On 18 November, at the 2022 NPB Draft, Matsuyama was selected by the Chunichi Dragons in the first round of the developmental draft and subsequently signed a ¥3,000,000 per year deal with a ¥30,000,000 signing bonus.

==Professional career==

In the 2023 Western League season, Matsuyama pitched mostly as a closer, claiming 10 saves over 21 appearances for a 3.26 ERA which lead to his promotion to a first-team contract on the 5th of June. He received a ¥1.2M salary raise as a result.

The following day, he joined the first-team officially, and on the 17th of June made his first team debut against the Hokkaido Nippon Ham Fighters at Vantelin Dome Nagoya. In his debut, Matsuyama made an instant impact striking out three Fighters hitters in a row.

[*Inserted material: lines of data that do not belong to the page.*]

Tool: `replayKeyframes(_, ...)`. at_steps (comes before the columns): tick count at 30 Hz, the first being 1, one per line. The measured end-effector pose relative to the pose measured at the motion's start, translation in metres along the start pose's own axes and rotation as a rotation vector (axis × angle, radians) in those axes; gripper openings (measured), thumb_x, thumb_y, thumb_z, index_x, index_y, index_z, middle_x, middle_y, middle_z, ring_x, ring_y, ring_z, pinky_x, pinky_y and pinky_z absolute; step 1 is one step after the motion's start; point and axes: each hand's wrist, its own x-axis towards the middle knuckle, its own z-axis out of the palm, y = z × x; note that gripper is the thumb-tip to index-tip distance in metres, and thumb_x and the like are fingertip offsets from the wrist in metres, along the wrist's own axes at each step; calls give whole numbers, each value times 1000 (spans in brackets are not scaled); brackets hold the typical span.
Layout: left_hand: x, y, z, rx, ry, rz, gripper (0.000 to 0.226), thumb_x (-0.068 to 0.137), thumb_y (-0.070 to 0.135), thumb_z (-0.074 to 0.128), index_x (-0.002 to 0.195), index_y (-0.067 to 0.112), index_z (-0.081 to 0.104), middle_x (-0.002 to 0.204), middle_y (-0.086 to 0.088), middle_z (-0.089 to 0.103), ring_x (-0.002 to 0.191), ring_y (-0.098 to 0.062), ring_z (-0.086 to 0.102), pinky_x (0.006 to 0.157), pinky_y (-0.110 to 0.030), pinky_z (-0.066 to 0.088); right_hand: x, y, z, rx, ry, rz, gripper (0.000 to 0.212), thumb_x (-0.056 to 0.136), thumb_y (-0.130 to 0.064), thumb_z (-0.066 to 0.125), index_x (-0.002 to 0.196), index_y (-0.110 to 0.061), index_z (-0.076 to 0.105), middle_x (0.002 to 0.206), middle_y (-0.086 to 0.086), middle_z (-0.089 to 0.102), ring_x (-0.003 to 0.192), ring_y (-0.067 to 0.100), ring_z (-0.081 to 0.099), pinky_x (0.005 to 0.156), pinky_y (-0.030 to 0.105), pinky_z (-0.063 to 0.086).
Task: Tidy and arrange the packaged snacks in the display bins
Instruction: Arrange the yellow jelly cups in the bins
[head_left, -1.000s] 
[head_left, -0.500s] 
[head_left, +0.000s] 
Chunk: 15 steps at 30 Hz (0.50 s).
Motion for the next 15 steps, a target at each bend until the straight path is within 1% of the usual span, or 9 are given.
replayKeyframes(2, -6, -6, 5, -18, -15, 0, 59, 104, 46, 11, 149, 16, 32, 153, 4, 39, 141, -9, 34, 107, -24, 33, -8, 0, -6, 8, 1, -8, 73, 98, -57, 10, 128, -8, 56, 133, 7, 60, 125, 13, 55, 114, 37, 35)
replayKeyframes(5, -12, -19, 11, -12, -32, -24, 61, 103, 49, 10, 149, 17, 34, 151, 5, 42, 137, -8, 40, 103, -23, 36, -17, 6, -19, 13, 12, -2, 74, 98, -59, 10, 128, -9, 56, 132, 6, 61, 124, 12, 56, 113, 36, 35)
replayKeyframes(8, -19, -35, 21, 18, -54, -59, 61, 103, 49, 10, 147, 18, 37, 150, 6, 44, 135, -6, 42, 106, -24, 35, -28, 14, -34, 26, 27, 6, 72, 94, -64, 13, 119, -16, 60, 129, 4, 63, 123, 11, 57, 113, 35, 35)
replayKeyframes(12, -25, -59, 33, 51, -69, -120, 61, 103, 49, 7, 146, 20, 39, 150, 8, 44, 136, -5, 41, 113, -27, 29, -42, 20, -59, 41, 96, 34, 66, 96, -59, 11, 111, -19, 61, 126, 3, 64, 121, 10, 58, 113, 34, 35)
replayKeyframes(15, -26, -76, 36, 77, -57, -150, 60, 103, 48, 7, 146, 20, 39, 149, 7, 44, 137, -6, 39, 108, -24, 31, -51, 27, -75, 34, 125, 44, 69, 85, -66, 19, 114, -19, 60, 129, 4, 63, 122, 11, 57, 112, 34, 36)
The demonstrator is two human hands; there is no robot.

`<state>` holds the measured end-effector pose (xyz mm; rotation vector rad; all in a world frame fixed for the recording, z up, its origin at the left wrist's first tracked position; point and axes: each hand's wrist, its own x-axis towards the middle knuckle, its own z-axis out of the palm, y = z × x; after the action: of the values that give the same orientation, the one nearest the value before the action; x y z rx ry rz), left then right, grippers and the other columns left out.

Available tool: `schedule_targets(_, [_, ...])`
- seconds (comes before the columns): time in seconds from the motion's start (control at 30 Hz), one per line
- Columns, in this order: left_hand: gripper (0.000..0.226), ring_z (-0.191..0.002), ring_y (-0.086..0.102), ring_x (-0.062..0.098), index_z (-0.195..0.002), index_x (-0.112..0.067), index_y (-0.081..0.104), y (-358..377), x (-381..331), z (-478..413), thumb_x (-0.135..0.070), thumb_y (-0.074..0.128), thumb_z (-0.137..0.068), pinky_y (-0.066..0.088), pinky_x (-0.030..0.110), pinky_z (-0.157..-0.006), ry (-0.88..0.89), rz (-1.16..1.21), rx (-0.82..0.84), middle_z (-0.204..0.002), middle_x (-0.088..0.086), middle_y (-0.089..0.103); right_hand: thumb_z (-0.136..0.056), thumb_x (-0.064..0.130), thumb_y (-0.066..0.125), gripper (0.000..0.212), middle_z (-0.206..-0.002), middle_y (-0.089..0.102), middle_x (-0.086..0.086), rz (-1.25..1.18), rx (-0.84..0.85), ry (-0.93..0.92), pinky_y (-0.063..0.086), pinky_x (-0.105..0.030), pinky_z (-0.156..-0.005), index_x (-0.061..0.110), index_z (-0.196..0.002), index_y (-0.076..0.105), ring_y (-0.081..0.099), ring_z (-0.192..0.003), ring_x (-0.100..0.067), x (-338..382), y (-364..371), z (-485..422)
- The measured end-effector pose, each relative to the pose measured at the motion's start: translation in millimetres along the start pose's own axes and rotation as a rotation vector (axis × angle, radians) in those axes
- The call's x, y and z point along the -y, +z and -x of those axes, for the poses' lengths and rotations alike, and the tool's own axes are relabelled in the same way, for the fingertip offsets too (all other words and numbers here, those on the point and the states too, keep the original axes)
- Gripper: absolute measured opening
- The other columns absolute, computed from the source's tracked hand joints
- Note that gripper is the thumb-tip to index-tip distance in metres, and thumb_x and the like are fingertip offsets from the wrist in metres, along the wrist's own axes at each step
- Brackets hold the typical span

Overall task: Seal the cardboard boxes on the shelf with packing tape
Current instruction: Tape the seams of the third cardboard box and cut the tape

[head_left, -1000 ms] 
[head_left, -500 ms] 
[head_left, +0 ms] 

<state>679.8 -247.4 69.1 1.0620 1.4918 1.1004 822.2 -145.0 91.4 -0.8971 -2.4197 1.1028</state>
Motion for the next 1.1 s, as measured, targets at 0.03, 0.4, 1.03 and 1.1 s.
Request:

After pitching in 9 games, 10 innings for 3 holds, 14 strikeouts and a 1.80 ERA, concerns over hip discomfort led to his demotion to the farm team on the 10th of July. He would return to action on the 26th of July on the farm and rejoined the first team on the 29th.

In August, Matsuyama was largely entrusted with throwing the 8th inning, and on the September 18th marked 19 consecutive games pitched without an earned run. At the end of the season, Matsuyama pitched in 36 games with 17 holds and 50 strikeouts for a 1.27 ERA. At the season's end, he received yet another pay raise, signing a new yearly salary package of ¥17,500,000 per year.

==Pitching style==
Standing at 188cm tall, Matsuyama has an overarm action with a fastball that tops out at 155km/h (96mp/h). He also throws a curveball, cutter, splitter and a forkball.

==Personal==
Matsuyama looks up to former Los Angeles Dodgers and New York Yankees starter Hiroki Kuroda. Upon being drafted, he made mention he most wanted to face his Hachnohe Gakuin University senior classman, Shogo Akiyama. On 9 June 2023, he would get his wish, striking out Akiyama on a forkball in a game against the Hiroshima Toyo Carp in Nagoya.